[Records from a collection]

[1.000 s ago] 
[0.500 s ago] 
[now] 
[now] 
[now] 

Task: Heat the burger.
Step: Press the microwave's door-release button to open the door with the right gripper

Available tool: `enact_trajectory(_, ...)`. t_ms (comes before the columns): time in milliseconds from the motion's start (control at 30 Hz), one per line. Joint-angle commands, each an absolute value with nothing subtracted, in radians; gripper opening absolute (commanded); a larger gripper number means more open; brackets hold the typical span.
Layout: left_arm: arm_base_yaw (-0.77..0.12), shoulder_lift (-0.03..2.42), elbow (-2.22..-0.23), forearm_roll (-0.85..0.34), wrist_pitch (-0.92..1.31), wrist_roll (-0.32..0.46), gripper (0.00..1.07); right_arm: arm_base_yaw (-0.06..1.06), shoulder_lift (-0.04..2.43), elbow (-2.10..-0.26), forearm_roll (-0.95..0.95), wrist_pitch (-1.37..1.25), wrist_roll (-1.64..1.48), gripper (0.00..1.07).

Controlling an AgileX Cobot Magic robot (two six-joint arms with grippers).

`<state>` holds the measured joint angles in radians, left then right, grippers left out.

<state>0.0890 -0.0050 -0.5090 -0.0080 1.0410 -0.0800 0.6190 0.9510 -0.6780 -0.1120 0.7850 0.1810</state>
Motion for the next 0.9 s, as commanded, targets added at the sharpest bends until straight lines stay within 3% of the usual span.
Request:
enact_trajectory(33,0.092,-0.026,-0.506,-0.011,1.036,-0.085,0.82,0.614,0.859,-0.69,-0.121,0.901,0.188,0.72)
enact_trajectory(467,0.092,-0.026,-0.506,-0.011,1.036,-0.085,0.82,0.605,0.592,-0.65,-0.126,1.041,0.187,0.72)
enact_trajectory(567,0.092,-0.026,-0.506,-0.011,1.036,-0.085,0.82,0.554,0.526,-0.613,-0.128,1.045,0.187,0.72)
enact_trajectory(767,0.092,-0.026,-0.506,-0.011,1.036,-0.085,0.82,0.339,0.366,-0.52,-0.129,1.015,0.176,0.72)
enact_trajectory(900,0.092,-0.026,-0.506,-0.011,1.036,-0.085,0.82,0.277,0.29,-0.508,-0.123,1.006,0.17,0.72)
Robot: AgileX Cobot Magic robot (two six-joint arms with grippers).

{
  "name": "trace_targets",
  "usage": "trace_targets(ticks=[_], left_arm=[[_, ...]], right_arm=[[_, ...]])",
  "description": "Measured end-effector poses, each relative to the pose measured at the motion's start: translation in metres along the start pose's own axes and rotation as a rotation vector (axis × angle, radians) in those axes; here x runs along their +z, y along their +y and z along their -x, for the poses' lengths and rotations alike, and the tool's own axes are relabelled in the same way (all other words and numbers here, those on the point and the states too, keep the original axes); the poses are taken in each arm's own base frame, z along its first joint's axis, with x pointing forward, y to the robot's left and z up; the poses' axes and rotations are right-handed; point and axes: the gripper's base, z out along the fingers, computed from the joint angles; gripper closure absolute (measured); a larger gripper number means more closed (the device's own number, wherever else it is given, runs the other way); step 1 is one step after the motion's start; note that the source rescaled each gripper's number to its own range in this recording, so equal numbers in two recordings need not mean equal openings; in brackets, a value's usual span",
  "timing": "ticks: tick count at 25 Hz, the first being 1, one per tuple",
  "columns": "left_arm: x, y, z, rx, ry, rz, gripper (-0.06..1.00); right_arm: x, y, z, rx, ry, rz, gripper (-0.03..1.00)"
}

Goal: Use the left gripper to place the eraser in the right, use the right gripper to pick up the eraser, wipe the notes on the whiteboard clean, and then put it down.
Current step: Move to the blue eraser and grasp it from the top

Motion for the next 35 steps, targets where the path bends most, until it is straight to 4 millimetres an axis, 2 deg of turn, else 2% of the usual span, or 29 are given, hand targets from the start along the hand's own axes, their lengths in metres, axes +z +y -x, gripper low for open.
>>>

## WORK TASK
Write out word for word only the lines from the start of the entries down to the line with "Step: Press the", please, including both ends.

## RESPONSE
[1.000 s ago] 
[0.500 s ago] 
[now] 
[now] 
[now] 

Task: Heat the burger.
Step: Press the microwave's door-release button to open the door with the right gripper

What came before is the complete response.